Carleton Comps Project:

There are already apps that will take speech as input and turn them into songs (songify, etc.) to create such gems as Autotune the News. There are also ways to alter speed of recordings so that you can get faster playback yet retain the same pitch, i.e. for watching lectures at double speed. These applications are related in that both involve decoupling pitch and speed in an audio signal.

The Project

I want an application that will allow me to take recorded speech and songify it. But in addition, I want it to have a tool that will allow me to alter the speech speed to match parts of the song.
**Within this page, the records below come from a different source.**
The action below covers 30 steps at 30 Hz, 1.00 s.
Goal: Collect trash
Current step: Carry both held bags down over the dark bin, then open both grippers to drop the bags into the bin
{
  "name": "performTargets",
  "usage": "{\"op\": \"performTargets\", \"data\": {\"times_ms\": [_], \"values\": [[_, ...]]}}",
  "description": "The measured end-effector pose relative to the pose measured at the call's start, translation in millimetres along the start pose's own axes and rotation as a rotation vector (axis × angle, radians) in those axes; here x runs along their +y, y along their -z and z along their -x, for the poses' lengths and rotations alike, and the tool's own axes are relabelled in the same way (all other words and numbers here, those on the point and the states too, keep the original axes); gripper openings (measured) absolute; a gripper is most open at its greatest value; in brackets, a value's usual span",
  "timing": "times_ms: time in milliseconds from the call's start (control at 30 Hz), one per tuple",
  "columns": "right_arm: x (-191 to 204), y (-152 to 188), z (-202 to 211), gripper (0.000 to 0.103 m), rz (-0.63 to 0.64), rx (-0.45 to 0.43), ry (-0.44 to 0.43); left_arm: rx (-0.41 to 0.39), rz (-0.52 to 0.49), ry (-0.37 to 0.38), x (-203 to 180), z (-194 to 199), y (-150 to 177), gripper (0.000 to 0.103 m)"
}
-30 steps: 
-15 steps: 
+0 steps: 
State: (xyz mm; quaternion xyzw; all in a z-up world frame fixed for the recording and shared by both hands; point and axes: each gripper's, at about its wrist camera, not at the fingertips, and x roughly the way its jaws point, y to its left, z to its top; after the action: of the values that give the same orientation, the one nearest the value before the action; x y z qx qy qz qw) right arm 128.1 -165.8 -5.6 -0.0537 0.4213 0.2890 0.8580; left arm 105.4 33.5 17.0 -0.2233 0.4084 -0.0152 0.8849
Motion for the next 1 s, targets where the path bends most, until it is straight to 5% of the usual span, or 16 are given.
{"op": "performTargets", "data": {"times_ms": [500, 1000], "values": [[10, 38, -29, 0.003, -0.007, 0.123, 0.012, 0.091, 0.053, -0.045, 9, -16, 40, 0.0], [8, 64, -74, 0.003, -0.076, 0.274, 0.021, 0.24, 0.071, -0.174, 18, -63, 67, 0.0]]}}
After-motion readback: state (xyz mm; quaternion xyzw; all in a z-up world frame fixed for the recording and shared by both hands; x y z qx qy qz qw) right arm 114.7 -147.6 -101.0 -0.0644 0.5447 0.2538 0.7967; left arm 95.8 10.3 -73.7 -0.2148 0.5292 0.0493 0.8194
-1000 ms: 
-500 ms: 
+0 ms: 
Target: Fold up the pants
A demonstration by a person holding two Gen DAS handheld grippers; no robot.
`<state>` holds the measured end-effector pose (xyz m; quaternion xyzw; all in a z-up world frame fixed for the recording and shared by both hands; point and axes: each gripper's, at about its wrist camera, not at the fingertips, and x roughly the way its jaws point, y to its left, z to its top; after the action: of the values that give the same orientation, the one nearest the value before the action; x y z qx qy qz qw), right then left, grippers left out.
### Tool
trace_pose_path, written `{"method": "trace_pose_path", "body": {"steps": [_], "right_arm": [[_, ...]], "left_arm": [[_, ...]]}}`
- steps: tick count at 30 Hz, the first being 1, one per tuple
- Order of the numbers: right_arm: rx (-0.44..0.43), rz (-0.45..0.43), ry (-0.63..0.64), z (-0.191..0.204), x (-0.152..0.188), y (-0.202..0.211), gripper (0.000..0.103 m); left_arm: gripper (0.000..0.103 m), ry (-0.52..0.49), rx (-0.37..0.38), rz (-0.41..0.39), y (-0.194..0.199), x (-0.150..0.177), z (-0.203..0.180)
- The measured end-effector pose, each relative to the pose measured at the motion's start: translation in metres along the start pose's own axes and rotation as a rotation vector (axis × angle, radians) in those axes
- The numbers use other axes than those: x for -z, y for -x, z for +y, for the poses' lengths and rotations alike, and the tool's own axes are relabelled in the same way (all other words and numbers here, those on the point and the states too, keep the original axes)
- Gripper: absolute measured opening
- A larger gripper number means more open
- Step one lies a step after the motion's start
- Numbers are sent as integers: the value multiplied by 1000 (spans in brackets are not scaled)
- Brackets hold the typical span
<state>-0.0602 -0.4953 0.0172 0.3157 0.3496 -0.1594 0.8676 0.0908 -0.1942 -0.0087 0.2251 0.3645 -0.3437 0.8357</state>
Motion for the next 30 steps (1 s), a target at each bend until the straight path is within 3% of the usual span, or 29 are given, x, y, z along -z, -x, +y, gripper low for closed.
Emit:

This will involve some sort of visualization of the audio signals, and a way to match timepoints. I envision being able to set timepoints t_1, t_2, t_3, etc., in my speech signal, and corresponding timepoints t_1, t_2, t_3, in my song signal. Between each set of timepoints, the speech will be sped up or slowed down to match the song, and the pitch of the speech signal will be altered to match the pitch of the song, producing an output audio signal that contains the song plus the songified speech.

Deliverables

The baseline should be an application as described above that includes:

Automatic pitch detection, which should entail
1. Research of automatic pitch detection methods
2. Implementation of one or more algorithms for pitch detection
An implementation of a phase vocoder to allow for pitch and time scaling of an audio signal
Visualization of the two audio signals
A way to set at least two timepoints on each audio signal and produce an output that is the “songified” mix of the two.

Stretch Goals

An automatic “best fit” between a speech signal and song signal
Multiple speech signals to integrate
A way to handle multiple types of sound files

Recommended Experience

The following are some courses that will be useful to have taken. If you haven’t taken them, (or don’t plan to) don’t despair, but I want to try and make sure that a few students have previous experience with signal processing.

Natural Language Processing (CS 322)
Computer Music and Sound (MUSC 208)
Fourier Series and Boundary Value Problems (MATH 341)